Among these entries, count the lines containing the word "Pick" and answer with only the number.
──────── Available data
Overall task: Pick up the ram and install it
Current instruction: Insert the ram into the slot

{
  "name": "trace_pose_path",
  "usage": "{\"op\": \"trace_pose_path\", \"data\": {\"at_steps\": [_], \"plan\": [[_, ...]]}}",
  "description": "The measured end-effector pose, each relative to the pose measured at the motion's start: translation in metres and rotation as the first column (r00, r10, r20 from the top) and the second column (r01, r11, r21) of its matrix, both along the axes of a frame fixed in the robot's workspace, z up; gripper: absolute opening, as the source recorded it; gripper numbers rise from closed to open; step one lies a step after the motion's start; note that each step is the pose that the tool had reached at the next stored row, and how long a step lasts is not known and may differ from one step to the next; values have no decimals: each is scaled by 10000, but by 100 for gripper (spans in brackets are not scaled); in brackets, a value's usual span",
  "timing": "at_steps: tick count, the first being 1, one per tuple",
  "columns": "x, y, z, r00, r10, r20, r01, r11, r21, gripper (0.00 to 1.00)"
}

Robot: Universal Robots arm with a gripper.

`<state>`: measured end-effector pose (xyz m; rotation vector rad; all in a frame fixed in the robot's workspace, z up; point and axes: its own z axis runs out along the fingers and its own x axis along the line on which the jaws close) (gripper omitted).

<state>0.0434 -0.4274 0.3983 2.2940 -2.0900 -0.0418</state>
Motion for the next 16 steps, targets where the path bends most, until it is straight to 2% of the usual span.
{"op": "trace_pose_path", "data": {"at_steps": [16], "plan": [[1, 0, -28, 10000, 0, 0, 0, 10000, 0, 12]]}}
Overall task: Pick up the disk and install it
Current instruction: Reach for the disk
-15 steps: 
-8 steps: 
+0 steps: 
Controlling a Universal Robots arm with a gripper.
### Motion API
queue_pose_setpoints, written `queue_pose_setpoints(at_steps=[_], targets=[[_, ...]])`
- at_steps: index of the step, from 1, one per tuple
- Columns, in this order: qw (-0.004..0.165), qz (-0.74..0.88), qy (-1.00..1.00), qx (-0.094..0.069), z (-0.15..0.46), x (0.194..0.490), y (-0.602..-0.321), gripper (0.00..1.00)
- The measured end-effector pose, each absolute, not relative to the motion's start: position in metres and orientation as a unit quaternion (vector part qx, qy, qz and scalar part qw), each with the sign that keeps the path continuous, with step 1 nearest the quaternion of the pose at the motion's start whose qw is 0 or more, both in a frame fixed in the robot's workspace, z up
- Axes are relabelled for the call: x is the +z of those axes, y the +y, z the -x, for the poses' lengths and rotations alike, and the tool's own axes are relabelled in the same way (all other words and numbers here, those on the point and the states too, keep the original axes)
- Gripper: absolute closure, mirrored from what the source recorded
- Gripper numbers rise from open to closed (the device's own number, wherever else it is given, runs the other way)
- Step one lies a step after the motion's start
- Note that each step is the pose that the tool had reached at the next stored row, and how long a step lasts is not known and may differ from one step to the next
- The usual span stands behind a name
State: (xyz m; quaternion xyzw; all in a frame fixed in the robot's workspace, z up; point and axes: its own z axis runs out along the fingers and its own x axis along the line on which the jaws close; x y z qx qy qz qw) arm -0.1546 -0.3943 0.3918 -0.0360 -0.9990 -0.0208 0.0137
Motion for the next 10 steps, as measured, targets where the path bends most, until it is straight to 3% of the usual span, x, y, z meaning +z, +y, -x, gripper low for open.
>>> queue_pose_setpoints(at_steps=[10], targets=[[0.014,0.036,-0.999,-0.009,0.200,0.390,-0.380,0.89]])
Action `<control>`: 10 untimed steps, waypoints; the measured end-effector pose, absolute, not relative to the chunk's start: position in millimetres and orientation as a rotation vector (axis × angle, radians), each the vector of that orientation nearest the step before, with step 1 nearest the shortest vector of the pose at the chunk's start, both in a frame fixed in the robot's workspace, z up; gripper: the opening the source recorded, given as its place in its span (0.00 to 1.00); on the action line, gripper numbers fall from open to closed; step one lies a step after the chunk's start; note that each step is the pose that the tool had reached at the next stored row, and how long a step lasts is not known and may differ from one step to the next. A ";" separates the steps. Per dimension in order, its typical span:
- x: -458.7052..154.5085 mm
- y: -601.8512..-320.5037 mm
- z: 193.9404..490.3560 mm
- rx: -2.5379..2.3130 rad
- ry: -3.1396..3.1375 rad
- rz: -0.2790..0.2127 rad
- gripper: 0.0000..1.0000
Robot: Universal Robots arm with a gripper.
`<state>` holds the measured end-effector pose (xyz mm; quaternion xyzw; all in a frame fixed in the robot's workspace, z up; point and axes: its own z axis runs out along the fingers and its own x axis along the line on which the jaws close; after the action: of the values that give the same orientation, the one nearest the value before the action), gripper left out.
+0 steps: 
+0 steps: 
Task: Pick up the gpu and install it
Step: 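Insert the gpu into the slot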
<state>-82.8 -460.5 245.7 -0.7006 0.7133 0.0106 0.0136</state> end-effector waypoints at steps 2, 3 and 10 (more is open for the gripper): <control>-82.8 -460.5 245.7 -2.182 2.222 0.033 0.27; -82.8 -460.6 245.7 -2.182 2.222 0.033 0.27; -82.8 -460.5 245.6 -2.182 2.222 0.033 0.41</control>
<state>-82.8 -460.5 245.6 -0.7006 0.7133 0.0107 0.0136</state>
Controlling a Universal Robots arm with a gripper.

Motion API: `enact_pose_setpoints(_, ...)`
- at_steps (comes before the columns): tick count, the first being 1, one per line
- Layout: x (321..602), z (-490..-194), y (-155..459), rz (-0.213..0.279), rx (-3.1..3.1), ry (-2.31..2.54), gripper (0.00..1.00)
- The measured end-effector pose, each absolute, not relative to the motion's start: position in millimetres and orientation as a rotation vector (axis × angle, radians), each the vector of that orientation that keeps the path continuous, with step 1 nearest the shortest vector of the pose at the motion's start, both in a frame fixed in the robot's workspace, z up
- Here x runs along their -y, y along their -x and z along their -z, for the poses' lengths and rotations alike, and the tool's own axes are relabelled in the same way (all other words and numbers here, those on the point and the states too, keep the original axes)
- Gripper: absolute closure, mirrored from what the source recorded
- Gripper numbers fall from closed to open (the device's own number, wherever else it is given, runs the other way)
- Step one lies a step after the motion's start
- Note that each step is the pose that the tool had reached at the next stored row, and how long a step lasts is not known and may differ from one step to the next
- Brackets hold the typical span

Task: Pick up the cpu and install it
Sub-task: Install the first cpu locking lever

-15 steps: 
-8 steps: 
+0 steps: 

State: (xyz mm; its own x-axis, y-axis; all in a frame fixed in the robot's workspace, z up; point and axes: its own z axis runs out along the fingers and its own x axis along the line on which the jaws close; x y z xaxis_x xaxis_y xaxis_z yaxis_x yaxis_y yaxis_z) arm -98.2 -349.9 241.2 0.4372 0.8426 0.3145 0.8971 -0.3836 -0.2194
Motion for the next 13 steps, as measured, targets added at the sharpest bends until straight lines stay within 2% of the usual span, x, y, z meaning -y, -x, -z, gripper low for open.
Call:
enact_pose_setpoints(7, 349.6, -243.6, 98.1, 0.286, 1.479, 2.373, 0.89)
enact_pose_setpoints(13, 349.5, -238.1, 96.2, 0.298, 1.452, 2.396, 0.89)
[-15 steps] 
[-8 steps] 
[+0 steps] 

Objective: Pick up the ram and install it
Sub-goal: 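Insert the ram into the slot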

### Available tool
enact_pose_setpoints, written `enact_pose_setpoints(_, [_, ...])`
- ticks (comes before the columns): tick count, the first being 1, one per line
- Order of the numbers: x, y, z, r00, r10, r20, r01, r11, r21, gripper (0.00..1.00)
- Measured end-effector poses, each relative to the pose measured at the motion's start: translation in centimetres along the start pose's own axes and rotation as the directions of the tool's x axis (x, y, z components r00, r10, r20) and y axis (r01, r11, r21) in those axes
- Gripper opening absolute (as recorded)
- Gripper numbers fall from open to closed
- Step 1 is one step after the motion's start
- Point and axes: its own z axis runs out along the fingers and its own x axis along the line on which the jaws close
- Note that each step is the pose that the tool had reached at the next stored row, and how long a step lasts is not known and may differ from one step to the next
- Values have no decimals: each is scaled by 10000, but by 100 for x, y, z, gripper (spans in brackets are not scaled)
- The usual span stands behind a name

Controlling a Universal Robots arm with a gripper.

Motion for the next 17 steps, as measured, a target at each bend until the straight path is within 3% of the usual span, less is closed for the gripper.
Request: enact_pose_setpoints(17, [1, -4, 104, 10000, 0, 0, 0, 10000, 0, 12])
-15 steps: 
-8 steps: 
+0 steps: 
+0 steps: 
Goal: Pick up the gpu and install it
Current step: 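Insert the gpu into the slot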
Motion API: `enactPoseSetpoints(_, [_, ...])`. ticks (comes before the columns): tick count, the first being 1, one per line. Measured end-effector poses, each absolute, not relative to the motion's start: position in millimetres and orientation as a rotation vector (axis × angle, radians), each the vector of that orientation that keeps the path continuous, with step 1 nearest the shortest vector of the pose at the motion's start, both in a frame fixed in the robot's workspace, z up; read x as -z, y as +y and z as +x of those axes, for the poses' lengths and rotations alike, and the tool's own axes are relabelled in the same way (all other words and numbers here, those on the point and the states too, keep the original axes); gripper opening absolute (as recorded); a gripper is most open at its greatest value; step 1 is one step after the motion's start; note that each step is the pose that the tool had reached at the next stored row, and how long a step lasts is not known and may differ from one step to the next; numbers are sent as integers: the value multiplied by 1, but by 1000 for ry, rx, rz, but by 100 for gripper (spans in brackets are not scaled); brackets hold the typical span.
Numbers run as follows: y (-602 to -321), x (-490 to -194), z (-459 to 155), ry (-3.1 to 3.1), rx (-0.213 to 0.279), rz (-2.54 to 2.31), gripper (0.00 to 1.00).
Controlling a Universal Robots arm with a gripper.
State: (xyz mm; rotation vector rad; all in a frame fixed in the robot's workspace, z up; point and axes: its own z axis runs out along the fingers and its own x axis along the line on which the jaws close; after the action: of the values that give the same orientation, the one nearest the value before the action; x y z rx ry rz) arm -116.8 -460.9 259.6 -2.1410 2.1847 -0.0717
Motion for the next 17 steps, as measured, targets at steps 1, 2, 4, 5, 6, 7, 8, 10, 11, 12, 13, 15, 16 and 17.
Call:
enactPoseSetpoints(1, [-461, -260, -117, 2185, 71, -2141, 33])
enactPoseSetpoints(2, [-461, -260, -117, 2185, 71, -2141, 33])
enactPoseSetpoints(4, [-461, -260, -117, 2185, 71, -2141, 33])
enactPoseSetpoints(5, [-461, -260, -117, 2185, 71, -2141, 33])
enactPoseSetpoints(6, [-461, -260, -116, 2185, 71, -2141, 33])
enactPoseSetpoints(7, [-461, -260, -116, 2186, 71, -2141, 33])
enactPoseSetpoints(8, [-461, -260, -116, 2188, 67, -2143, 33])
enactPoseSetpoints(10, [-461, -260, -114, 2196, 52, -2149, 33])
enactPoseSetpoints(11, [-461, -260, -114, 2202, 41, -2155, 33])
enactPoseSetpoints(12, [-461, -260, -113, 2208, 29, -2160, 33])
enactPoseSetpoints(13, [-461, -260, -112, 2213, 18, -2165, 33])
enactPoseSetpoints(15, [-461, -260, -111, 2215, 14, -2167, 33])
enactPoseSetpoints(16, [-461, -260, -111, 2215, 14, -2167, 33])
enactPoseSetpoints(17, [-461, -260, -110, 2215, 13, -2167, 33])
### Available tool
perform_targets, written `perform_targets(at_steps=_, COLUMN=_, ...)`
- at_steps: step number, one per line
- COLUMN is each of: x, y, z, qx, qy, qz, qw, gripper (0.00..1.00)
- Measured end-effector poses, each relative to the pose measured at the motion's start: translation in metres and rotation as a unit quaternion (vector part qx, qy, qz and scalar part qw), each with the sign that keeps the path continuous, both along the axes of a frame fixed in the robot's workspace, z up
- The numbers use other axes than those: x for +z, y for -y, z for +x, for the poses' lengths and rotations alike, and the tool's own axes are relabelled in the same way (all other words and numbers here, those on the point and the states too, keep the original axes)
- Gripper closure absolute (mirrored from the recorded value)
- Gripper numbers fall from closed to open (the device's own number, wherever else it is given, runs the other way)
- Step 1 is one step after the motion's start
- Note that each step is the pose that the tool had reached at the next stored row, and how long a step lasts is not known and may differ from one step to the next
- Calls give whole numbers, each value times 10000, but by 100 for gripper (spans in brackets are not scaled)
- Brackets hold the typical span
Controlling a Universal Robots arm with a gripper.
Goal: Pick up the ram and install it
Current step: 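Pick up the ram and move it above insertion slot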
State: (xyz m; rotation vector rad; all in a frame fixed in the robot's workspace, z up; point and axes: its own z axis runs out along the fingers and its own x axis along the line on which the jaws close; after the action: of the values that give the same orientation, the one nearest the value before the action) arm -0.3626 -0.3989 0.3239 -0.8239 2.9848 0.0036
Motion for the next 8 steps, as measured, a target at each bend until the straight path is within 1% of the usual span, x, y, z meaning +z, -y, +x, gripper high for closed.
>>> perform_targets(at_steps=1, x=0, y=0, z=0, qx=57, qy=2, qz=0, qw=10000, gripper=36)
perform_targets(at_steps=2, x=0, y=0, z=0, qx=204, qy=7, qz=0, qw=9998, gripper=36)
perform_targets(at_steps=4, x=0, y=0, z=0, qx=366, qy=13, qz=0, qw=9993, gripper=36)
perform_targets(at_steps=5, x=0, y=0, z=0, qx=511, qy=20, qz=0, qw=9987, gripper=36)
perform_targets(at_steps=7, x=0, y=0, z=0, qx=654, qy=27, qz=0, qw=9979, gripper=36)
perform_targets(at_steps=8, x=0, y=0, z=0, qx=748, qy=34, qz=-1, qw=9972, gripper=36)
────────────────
**Reply to the task:**
8